» The task:
The answer must be every line of the records below that contains the word "follows", copied out.

Saved entries
----------------------------------------
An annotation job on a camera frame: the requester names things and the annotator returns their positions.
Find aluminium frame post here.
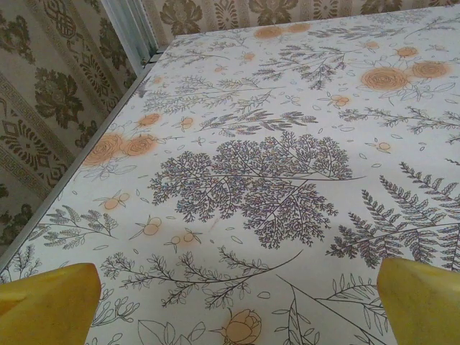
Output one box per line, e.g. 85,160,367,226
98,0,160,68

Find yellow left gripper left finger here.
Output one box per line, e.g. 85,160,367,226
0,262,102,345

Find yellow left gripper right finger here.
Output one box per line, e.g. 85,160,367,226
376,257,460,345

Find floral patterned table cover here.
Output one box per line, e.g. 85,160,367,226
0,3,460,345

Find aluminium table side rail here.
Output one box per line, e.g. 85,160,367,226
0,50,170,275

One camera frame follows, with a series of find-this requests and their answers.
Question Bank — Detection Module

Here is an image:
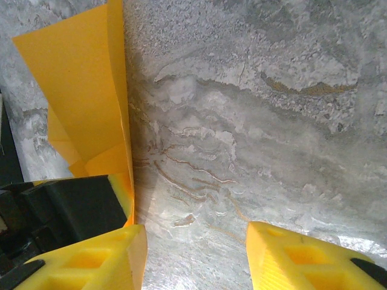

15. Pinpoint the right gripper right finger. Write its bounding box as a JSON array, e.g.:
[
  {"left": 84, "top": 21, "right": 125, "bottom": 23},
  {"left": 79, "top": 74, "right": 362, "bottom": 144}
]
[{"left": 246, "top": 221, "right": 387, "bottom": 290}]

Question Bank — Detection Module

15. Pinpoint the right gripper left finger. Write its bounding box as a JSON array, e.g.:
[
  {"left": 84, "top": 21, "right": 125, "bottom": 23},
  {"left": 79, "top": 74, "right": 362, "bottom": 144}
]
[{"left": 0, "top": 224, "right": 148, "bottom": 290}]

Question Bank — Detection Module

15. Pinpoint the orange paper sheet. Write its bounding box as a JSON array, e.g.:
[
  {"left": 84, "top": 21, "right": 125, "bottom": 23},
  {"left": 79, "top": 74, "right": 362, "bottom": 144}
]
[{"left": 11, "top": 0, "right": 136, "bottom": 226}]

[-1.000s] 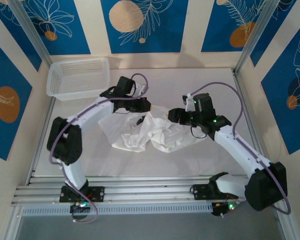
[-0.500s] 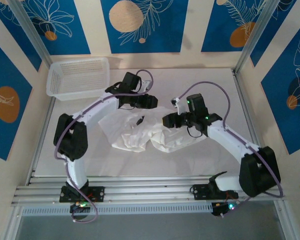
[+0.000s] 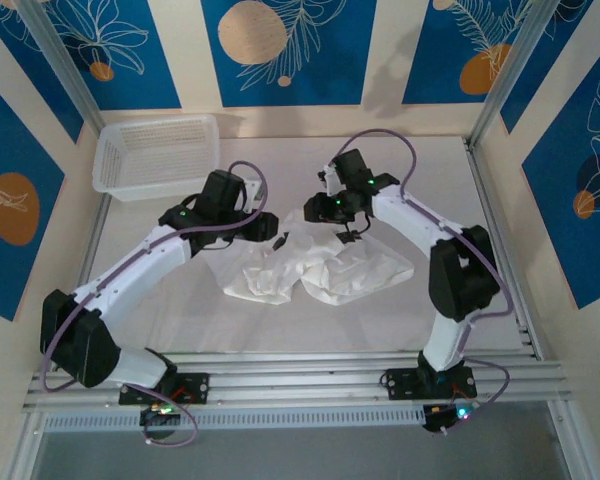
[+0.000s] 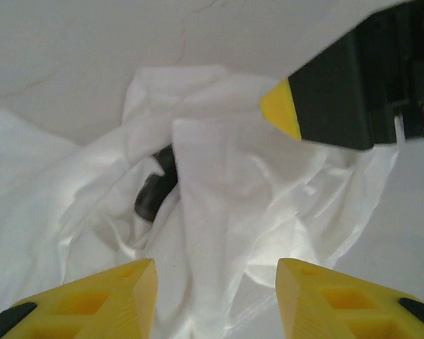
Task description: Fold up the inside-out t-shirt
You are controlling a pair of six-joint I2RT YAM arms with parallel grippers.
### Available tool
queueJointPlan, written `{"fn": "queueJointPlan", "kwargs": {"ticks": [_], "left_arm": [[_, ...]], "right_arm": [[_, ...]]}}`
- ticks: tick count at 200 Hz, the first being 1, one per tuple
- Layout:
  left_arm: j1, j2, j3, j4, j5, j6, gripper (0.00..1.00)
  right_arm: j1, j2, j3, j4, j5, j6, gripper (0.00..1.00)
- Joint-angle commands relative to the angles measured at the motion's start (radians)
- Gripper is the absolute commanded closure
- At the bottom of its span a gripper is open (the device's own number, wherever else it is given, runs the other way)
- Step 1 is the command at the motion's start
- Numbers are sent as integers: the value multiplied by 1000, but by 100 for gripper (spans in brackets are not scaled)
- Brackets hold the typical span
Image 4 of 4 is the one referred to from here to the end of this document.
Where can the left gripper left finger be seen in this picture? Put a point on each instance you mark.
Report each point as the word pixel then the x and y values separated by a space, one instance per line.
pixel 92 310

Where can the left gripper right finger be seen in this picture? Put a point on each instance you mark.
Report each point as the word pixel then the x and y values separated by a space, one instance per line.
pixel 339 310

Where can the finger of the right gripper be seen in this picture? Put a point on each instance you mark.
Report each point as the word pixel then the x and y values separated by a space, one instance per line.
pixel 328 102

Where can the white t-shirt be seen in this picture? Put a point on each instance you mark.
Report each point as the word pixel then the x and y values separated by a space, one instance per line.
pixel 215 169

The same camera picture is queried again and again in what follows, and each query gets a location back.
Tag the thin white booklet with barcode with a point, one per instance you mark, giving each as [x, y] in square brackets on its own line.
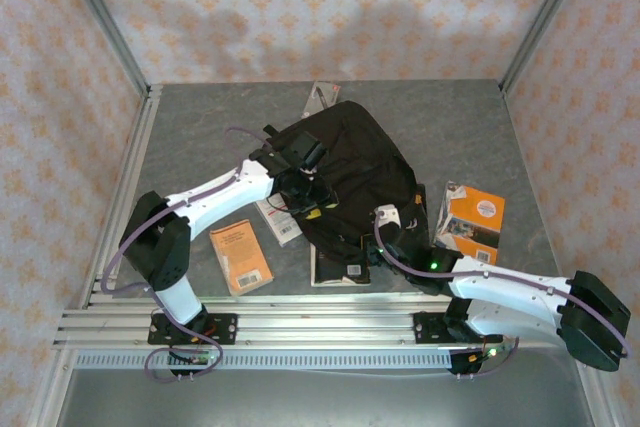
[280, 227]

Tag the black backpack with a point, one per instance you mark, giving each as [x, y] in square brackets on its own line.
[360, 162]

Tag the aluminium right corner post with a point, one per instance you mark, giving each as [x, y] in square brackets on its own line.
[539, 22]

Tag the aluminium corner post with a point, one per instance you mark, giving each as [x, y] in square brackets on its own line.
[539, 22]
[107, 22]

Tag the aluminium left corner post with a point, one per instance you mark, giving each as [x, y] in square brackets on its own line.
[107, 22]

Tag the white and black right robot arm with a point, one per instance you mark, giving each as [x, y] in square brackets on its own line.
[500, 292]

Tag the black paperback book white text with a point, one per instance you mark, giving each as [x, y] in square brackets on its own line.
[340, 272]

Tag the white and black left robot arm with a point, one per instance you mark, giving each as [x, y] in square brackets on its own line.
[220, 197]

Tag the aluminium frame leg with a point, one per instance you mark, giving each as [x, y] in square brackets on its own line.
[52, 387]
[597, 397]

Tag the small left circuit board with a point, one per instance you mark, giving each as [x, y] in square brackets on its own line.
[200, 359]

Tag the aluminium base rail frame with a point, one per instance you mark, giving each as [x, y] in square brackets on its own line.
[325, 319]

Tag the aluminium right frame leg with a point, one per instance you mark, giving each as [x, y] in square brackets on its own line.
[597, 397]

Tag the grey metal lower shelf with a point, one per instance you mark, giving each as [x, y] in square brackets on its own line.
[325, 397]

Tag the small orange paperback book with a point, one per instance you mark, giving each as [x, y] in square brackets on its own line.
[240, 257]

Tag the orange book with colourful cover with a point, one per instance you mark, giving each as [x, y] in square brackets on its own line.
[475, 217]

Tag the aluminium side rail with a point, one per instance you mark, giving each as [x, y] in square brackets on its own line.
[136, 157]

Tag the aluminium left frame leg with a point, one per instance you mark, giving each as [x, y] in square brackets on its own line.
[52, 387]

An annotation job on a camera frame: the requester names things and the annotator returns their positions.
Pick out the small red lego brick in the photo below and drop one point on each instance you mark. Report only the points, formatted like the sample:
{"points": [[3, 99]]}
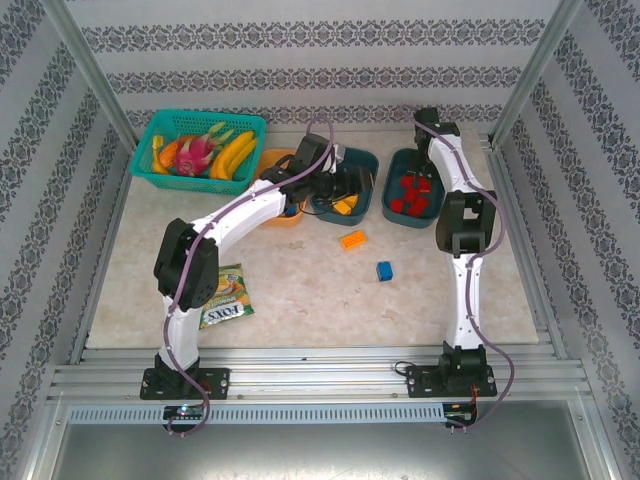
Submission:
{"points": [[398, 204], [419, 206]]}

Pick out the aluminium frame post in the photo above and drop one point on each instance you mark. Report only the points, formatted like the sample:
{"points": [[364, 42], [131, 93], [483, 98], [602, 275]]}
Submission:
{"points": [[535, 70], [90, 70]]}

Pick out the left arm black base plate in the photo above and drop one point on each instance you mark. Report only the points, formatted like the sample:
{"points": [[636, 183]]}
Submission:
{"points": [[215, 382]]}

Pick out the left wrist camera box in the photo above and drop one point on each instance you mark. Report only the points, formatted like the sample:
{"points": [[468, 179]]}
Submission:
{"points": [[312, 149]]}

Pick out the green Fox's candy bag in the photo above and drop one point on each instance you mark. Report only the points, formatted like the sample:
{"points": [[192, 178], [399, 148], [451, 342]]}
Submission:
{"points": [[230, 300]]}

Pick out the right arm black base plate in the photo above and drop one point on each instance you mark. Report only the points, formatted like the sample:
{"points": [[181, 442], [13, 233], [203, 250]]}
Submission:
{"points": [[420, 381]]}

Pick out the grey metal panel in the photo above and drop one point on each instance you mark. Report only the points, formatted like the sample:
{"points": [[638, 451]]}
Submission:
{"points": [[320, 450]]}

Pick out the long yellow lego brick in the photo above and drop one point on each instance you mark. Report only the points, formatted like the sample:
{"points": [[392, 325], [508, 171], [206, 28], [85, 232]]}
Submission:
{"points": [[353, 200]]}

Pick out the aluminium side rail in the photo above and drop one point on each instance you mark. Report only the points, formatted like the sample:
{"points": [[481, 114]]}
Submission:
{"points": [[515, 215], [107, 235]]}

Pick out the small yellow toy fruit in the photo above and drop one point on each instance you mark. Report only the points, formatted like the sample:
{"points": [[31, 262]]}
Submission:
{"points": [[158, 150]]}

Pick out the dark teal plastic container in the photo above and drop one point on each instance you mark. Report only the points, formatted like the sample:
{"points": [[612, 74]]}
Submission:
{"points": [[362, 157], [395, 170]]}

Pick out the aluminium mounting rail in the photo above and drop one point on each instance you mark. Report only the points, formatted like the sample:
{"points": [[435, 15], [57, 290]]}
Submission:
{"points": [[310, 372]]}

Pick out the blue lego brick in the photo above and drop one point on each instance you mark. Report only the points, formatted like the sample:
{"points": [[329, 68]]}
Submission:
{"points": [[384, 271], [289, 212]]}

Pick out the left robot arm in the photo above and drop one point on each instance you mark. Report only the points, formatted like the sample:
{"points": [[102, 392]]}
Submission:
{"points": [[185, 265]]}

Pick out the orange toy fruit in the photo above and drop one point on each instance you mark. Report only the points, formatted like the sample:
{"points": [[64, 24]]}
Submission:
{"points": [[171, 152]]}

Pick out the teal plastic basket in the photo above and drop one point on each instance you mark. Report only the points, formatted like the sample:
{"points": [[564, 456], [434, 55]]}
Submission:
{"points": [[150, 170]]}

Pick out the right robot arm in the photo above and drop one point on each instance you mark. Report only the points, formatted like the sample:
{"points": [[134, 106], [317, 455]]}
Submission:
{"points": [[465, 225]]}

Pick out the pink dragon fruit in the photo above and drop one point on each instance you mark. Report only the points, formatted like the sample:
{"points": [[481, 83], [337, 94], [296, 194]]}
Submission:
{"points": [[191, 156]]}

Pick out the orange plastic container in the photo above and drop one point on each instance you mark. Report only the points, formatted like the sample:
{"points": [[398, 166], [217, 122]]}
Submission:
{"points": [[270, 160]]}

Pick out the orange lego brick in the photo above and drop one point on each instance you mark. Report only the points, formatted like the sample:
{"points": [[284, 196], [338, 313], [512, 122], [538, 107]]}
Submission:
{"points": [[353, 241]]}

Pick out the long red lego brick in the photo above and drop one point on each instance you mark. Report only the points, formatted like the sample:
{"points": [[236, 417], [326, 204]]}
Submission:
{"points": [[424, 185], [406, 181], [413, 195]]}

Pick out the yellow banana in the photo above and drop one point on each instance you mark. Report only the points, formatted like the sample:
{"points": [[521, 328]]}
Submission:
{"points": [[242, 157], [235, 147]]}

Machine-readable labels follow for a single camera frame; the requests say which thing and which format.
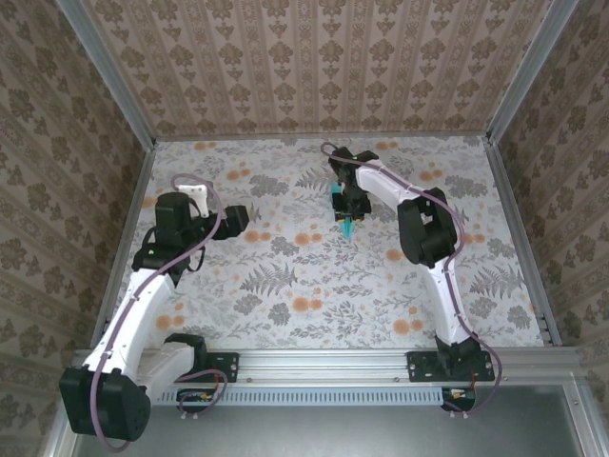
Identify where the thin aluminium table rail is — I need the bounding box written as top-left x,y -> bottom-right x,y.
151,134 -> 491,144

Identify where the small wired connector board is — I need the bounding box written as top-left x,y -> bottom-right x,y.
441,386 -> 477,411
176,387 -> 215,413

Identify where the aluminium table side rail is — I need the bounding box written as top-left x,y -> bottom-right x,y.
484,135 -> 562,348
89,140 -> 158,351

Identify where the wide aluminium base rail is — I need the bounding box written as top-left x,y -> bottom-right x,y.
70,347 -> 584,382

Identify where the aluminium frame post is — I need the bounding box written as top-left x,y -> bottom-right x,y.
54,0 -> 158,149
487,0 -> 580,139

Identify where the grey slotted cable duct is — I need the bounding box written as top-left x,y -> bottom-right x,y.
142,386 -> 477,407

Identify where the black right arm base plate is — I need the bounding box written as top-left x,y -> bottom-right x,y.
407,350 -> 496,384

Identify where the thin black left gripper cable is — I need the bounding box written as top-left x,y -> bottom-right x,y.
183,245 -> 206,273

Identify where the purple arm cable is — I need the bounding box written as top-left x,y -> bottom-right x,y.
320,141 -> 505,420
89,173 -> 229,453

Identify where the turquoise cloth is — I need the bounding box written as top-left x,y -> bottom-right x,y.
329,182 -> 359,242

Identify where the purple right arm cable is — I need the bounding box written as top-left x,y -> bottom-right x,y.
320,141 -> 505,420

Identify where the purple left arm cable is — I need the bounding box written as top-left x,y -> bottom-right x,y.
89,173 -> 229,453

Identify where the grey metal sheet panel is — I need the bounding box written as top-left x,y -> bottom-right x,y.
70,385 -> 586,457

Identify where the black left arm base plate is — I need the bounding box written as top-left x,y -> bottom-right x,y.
----------------------------------------
» Expected output:
One camera frame follows, with a series of find-this requests and their answers.
The same camera picture is queried again and again in what follows, and each query gets a location back.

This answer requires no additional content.